Réalisme à la chinoise

Le premier octobre 1999, la Chine, pays à l’histoire plusieurs fois millénaire, a fêté les cinquante ans de l’avènement du Parti communiste au pouvoir. Nous sommes là face à la dernière dynastie en place, une dynastie qui a voulu faire table rase du passé par la révolution culturelle. D’où la question que l’on peut se poser, cette nouvelle dynastie a-t-elle eu une incidence sur la littérature, si oui laquelle ?


Pour comprendre s’il y a eu des changements, encore faut-il savoir ce qui caractérisait cette littérature. L’auteur qui est le plus à même de nous en parler n’est autre que Victor Segalen qui, au début de ce siècle, dans Stèles, expliquait qu’elle était basée sur la poétique, sur l’utilisation de l’allégorie et non sur la description, sur le réalisme, sur la reproduction du réel. L’allégorie signifie : dire autre chose que ce qu’on veut dire. Les allusions, ellipses, les signes et symboles étaient au service de la littérature pour mieux exprimer l’indicible, suggérer l’ineffable.


Dans la littérature contemporaine, Shan Sa est celle qui me semble être la plus proche de cet héritage, ce qui tendrait à prouver qu’il n’est pas mort. Son dernier roman, Les quatre vies du saule, en est l’expression.

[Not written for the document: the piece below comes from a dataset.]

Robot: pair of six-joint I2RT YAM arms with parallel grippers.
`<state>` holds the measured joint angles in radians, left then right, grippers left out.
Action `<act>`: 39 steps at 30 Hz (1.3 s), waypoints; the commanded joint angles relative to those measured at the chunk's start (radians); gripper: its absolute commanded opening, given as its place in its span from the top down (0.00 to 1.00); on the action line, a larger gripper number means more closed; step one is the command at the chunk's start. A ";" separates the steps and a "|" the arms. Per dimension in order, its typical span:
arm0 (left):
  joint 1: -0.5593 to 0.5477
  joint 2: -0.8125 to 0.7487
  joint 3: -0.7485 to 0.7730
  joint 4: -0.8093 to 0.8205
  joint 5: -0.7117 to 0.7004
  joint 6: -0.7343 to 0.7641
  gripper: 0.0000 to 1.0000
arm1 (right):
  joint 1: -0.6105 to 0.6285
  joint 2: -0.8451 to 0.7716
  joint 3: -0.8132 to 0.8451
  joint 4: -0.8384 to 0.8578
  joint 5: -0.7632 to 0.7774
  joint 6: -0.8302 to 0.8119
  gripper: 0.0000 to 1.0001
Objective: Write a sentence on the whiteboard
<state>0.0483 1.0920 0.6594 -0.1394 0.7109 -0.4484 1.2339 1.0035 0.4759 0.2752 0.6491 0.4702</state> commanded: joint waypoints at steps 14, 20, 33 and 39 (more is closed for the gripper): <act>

Pour nous parler de l’histoire de cette Chine éternelle, de la révolution culturelle, elle utilise la voix du cœur, de l’amour, l’image du saule qui symbolise la mort et surtout la renaissance. Le lecteur est plongé dans un univers poétique, lyrique, un espace imaginaire, proche du conte, que la vision distingue au-delà des choses vues, pour nous ramener vers le chaos mouvant des objets d’ici-bas.


Mais la révolution culturelle a apporté des changements en ce sens que la littérature est beaucoup plus tournée vers le réalisme. Fang Fang en est l’illustration dans son dernier roman, Soleil du crépuscule. C’est de la Chine d’aujourd’hui dont elle nous parle, en nous décrivant les conditions de vie du commun des mortels citadin. Ce qui, à première vue, pourrait être un roman ethnologique est heureusement servi par une histoire à l’humour grinçant. L’intrigue est la suivante : une famille de sept membres vit à l’étroit dans un appartement de quelques mètres carrés et deux de ses membres se verraient bien à la place que laisserait vacante l’aïeule, s’il lui venait la bonne idée de mourir. Il s’ensuit une aventure rocambolesque dans laquelle Fang Fang analyse le comportement opportuniste de ses personnages, avec cynisme. J’espère que vous partagerez avec moi l’envie de découvrir ces deux auteurs que je vous recommande cette semaine.

Boris Beyssi (Le manège - Radio libertaire)

Les quatre vies du saule, Shan Sa. éditions Grasset.
Soleil du crépuscule, Fang Fang. éditions Stock.